It took a long time before I realized there would be no more games of catch – No more dad and me sitting at a chess board.  No more perfect bacon and cinnamon French toast.  Dad would never play the human tree again.  Patrick and I would never hang on his arms and laugh and screech like monkeys. . . It was much harder on my mother. Eventually too hard.     


 


II




    The following Wednesday I was back inhaling mildew in the office of Dr. Edward Allen Foultz.’ I didn't know about the good doctor, but I'd had a crappy week. The authorities wouldn't let Patrick leave his latest foster home and visit me, and some dork from the welfare department said I owed them two thousand one hundred and fifty-five dollars, and they wanted their money back. All of it. Right. Maybe I could open a chain of lemonade stands from my cell in Juvenile Hall. I'd like to see one person who works for welfare try to support a family of three on three hundred and eighty- dollars a month.
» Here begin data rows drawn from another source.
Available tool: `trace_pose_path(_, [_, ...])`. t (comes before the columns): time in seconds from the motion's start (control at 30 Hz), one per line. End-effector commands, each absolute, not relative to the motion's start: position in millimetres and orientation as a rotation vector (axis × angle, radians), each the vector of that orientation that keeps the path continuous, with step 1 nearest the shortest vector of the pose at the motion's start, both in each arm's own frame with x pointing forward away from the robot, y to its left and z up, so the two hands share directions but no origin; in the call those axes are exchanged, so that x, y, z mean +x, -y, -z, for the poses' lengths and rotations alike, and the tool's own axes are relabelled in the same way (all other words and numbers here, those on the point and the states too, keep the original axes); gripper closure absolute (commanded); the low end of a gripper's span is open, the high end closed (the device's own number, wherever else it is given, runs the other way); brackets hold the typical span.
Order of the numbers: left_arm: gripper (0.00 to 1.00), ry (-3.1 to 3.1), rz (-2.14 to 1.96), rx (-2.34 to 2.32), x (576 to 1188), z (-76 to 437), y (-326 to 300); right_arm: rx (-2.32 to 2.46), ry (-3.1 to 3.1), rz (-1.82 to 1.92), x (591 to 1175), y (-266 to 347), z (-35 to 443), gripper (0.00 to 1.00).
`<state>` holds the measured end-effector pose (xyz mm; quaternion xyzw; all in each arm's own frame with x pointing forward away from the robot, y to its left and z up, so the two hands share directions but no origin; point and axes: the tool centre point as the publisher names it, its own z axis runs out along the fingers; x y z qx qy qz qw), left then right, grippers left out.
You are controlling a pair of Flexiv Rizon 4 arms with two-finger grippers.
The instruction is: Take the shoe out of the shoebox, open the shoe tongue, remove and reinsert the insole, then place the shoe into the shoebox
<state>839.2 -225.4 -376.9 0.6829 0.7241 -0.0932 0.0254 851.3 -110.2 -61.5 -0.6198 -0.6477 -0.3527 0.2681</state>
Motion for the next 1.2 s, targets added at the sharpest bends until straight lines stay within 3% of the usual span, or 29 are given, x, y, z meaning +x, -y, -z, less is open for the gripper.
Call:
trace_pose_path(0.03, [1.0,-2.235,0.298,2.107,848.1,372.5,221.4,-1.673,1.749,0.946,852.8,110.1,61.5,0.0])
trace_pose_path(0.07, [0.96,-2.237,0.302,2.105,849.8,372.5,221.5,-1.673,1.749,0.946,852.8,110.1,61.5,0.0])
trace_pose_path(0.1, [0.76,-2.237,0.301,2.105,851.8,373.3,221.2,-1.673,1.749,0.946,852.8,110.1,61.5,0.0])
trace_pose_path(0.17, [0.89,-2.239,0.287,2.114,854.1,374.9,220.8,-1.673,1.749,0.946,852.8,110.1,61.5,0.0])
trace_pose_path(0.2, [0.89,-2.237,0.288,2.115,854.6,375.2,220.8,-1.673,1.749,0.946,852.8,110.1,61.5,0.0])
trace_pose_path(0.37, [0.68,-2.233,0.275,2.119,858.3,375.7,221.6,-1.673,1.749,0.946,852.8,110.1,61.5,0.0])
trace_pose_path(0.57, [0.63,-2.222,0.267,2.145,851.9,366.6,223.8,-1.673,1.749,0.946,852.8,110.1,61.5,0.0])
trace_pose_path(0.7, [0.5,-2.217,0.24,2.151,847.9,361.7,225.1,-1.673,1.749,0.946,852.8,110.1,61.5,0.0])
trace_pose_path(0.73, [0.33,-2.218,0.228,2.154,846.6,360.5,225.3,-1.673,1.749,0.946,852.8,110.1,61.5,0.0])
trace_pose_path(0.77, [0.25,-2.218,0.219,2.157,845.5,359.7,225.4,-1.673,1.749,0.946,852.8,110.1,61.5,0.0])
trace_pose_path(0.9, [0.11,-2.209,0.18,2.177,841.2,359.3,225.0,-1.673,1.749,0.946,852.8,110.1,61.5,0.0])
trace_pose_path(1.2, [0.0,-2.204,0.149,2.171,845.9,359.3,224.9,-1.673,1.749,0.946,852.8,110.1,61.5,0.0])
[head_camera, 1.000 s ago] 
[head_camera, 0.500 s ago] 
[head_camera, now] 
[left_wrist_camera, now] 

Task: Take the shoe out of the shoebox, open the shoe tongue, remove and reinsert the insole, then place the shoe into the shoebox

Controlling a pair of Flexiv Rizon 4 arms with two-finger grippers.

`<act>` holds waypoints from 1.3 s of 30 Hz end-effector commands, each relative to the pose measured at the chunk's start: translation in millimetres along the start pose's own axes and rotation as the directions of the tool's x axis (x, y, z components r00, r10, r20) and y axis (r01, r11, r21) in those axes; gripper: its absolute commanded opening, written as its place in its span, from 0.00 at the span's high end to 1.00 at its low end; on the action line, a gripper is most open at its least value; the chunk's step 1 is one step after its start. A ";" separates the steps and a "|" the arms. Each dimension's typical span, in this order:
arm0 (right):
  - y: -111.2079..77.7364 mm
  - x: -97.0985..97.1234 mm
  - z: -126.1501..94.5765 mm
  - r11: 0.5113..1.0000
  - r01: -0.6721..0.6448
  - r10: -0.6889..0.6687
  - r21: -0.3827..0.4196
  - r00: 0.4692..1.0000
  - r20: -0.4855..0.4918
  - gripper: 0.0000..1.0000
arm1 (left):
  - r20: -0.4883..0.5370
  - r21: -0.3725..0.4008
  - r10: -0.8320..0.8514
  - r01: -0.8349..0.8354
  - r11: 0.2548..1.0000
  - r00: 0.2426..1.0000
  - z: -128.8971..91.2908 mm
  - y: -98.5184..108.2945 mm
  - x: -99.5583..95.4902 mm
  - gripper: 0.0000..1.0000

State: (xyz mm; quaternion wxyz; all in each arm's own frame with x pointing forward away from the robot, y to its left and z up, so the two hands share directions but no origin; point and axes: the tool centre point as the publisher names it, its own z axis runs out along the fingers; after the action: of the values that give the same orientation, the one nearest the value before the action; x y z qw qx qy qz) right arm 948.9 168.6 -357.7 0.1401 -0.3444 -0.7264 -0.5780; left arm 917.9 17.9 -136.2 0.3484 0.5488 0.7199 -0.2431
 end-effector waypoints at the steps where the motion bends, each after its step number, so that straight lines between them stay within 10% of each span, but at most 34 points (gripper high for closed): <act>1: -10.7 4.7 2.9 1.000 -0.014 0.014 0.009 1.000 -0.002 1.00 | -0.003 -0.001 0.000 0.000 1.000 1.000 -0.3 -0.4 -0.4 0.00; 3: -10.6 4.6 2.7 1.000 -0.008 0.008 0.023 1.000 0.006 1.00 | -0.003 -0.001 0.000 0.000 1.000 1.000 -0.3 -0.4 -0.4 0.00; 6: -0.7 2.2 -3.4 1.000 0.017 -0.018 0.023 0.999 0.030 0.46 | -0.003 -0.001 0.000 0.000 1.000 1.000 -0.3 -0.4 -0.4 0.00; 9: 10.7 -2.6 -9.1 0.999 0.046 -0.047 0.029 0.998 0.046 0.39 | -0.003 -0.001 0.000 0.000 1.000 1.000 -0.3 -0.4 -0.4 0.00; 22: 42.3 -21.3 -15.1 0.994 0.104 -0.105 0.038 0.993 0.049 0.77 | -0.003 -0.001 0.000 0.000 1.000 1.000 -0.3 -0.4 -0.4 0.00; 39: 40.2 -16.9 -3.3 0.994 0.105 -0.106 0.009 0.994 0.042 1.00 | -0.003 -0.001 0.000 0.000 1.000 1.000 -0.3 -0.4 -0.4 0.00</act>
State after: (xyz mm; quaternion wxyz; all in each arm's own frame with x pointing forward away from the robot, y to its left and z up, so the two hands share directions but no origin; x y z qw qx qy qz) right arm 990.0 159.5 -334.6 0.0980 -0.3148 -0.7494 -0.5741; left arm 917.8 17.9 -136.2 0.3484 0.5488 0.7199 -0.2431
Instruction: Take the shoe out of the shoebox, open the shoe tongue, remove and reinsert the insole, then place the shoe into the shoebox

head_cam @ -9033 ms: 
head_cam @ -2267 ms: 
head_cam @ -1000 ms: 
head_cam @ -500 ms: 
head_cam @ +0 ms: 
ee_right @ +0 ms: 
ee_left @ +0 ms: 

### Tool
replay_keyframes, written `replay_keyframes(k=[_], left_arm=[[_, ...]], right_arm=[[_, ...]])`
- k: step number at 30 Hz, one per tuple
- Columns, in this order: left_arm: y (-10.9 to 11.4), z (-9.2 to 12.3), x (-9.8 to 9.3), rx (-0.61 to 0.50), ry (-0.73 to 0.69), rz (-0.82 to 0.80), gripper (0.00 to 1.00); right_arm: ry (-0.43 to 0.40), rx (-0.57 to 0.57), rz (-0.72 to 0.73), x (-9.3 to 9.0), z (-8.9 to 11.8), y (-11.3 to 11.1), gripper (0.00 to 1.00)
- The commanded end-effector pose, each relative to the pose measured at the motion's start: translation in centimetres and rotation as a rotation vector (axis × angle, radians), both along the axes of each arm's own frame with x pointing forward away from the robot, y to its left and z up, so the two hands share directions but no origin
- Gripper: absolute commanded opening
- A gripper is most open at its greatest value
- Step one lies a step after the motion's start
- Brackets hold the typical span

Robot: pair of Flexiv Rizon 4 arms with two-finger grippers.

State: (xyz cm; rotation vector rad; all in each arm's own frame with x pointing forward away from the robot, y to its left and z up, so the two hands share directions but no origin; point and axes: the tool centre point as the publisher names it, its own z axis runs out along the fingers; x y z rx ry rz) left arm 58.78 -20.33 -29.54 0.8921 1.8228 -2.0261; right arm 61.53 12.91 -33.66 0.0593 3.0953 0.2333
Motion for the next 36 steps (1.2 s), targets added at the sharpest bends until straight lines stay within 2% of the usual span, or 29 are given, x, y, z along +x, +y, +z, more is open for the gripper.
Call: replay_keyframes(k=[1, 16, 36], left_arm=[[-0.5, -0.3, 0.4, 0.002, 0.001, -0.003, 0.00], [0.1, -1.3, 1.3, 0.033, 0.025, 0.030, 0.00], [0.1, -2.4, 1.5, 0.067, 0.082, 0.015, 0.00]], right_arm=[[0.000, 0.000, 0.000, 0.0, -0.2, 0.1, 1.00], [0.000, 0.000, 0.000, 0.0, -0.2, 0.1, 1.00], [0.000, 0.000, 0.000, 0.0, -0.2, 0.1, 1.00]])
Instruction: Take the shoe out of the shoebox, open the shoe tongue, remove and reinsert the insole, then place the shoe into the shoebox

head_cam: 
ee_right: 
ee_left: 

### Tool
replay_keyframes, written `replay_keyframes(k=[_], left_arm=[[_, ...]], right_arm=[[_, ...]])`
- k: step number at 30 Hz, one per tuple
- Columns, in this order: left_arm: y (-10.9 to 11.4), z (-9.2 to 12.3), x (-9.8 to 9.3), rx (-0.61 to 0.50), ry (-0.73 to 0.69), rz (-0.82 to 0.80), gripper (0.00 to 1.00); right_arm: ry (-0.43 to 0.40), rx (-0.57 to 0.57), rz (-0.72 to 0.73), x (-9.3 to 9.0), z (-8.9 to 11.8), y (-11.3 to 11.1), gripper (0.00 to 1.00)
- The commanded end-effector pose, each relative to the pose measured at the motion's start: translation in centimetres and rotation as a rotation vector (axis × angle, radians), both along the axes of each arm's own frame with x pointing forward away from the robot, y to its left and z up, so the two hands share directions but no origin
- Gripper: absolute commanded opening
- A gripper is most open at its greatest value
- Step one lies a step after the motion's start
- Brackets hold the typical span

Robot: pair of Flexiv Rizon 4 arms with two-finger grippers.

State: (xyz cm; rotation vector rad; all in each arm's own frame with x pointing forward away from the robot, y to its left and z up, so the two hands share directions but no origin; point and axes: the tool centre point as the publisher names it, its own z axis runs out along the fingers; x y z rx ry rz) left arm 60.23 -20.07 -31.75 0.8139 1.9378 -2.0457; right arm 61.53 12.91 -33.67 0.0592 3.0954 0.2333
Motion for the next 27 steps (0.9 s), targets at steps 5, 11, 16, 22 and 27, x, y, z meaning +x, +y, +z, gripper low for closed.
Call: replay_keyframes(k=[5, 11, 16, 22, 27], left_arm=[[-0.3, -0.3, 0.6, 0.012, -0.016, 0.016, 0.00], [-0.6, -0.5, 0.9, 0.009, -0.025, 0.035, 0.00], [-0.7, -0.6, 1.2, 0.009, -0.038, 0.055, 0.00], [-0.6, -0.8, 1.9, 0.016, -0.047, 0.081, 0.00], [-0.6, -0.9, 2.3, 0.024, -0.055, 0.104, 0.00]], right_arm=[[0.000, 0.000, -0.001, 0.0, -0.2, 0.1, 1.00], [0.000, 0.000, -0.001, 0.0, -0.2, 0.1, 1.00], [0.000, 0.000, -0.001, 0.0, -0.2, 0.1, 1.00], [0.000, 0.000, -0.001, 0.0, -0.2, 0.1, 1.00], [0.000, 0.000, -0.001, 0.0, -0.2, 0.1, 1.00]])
    “Good afternoon, Collin.” Dr. Foultz pointed to the wicker chair. A reprieve. I still wasn’t couch fodder. At least, not yet. I noticed the cushion was different. Same embroidered Siamese cat, but this time it was on its hunches staring out of a narrow, arched window at the San Francisco Bay Bridge.
    I couldn’t resist. I pointed to the cushion and looked at Foultz.
     “Your cat?”

     His entire demeanor changed. Dr. Foultz's eyes glassed over. Foultz liked this cat. “We called her Thai. As in Thailand. As in Siam and Siamese. . . She passed away last year.” He turned a framed picture toward me. An attractive woman was holding the same cat lovingly in her arms.  I decided not to ask him about the woman. . . .
    I did want to ask him about the thick, leather-bound book on his desk. The florescent yellow bookmark had moved closer to the end. But I never got the chance. Out came his folders and notebook. Foultz leaned forward, so did  his wire-rim glasses. The bristle of nose hair had been plucked. And I didn't know who the patient before me was, but Foultz ear lobe had been tugged to crimson.

    One of the best things about being a kid is that adults don't notice when you notice. I was staring at his Ubangi ear, but Foultz thought I was stalling.
    Foultz tapped the dial on his wristwatch. "Time is important, Collin." He held up his fingers. "We only have four more visits."
  “Last week you said five.” I didn’t really care. By now I was used to be lied to by adults. I just wanted  him to know I was  paying attention.
  “The Child Welfare Department has cut our sessions down to four.”
  “What else is new?”
    Foultz shrugged apologetically.
    I looked past his shoulder. On the wall, behind his desk were fourteen  ‘I-Did-This,’
certificates framed in glass. In my room, before my dad died. I had a baseball award for most spirited player. Which told a lot about my lack of athletic prowess. I had a passion for chess, maps, and big words. None of which gave certificates you could hang on your wall. Since then, I’d added two good conduct ribbons from the traffic patrol at Saint Agnes School, but that was before the fire. My dad never got to see those.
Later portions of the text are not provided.